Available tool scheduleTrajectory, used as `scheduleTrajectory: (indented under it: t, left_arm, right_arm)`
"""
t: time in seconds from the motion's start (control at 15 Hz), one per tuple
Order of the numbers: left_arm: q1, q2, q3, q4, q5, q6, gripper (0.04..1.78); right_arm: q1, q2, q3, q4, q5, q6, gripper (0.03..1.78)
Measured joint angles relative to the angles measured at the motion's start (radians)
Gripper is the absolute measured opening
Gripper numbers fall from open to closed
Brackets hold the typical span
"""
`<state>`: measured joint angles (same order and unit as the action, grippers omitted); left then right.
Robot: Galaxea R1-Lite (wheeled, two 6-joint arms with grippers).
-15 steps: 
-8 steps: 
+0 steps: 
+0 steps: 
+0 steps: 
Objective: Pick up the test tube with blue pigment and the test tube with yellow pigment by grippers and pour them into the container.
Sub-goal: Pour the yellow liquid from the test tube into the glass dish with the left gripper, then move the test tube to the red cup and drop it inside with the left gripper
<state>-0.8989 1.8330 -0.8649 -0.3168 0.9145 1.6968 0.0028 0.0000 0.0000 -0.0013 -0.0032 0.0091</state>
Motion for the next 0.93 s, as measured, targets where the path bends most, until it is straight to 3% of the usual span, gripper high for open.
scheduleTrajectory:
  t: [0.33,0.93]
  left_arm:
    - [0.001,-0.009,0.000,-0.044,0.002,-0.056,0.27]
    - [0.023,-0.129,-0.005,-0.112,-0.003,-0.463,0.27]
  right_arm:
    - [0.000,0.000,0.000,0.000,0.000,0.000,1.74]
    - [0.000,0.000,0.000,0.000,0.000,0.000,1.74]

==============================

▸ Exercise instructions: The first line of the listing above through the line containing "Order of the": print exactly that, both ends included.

▸ Result of the task:
Available tool scheduleTrajectory, used as `scheduleTrajectory: (indented under it: t, left_arm, right_arm)`
"""
t: time in seconds from the motion's start (control at 15 Hz), one per tuple
Order of the numbers: left_arm: q1, q2, q3, q4, q5, q6, gripper (0.04..1.78); right_arm: q1, q2, q3, q4, q5, q6, gripper (0.03..1.78)

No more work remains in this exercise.